Conyngham lowered his voice almost to a whisper and spoke without turning his head or scarcely moving his lips.
“I know both of them now,” he said. “The fop is our friend the English spy, and the other is one of the stool-pigeons. What do you suppose he said just then? Hush! here he comes in our direction. It is his intention to get near to us and listen to our conversation.”
“Let us move then,” suggested Mr. Hodge, “for there is a good deal about me that I would not wish to have known; besides,” he added, “I think you are mistaken, for I now remember where I have seen this coxcomb, and at the house of no one less than good Dr. Bancroft, the geographer and scientist, the friend of Franklin, and one who had kept us well informed of the British plans.”
“Then keep an eye on Dr. Bancroft, is my advice,” rejoined Conyngham. “Hush! let me speak to this fellow.”
The drunken sailor lurched up and leant with both elbows against a big pine-wood box, but apparently he paid no attention to the proximity of the others, for he began emptying his pockets of their contents, which included the silver piece which had just been given him, and searching for some bits of tobacco he jammed them into the bowl of his black heavy pipe.

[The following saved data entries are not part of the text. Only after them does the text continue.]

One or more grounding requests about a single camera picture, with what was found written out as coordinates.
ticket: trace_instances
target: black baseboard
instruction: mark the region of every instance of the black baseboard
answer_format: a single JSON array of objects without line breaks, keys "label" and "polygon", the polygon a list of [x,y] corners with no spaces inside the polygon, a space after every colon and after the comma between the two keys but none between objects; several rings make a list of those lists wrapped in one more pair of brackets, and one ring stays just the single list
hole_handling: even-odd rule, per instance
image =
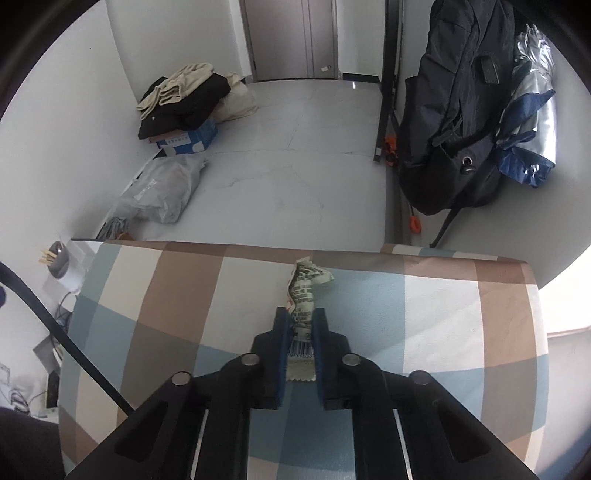
[{"label": "black baseboard", "polygon": [[377,75],[361,75],[360,73],[344,73],[343,80],[347,82],[379,83]]}]

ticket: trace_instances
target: checkered tablecloth
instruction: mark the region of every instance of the checkered tablecloth
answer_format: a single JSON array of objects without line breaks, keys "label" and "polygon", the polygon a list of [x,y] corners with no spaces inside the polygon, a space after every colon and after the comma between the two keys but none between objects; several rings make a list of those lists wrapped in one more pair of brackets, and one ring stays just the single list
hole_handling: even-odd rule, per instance
[{"label": "checkered tablecloth", "polygon": [[[314,288],[331,330],[382,369],[431,372],[530,468],[548,398],[547,340],[527,264],[386,245],[382,253],[165,242],[104,244],[69,335],[133,405],[177,371],[218,370],[249,351],[285,306],[295,262],[335,277]],[[60,434],[74,468],[124,415],[66,356]],[[324,412],[313,383],[288,383],[278,411],[252,412],[249,474],[355,477],[348,411]]]}]

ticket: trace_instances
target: chopsticks
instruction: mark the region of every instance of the chopsticks
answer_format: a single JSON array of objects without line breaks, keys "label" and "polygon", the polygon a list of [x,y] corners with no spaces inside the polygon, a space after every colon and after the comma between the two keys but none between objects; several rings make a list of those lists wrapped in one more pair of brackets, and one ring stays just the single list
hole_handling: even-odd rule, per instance
[{"label": "chopsticks", "polygon": [[51,265],[53,261],[57,258],[57,255],[49,250],[41,250],[41,253],[43,254],[43,256],[39,259],[39,263],[42,263],[47,266]]}]

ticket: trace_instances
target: door
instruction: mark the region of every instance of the door
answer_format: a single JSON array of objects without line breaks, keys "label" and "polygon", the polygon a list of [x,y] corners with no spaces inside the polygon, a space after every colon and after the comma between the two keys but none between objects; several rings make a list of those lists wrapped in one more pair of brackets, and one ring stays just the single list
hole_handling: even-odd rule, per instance
[{"label": "door", "polygon": [[332,0],[244,0],[256,80],[335,78]]}]

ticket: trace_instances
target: gray plastic bag
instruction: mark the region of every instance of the gray plastic bag
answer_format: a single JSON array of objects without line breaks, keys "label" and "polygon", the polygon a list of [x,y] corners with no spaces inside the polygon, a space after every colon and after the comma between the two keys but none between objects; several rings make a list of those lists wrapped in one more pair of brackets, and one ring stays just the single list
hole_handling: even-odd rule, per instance
[{"label": "gray plastic bag", "polygon": [[111,216],[176,222],[199,185],[206,164],[203,153],[150,160],[139,178],[123,192]]}]

“What you say about the moon may be true,” observed the captain as if carrying on some deep subject, “but still the influence of the orb upon the tides has been acknowledged for centuries.”
The sailor by this time had found a bit of flint and steel and was trying to ignite a bit of pocket tinder.
All at once Conyngham turned toward him, and at the same time taking the copy of the Times out of his pocket, he spread it out on the top of the box and began to read aloud.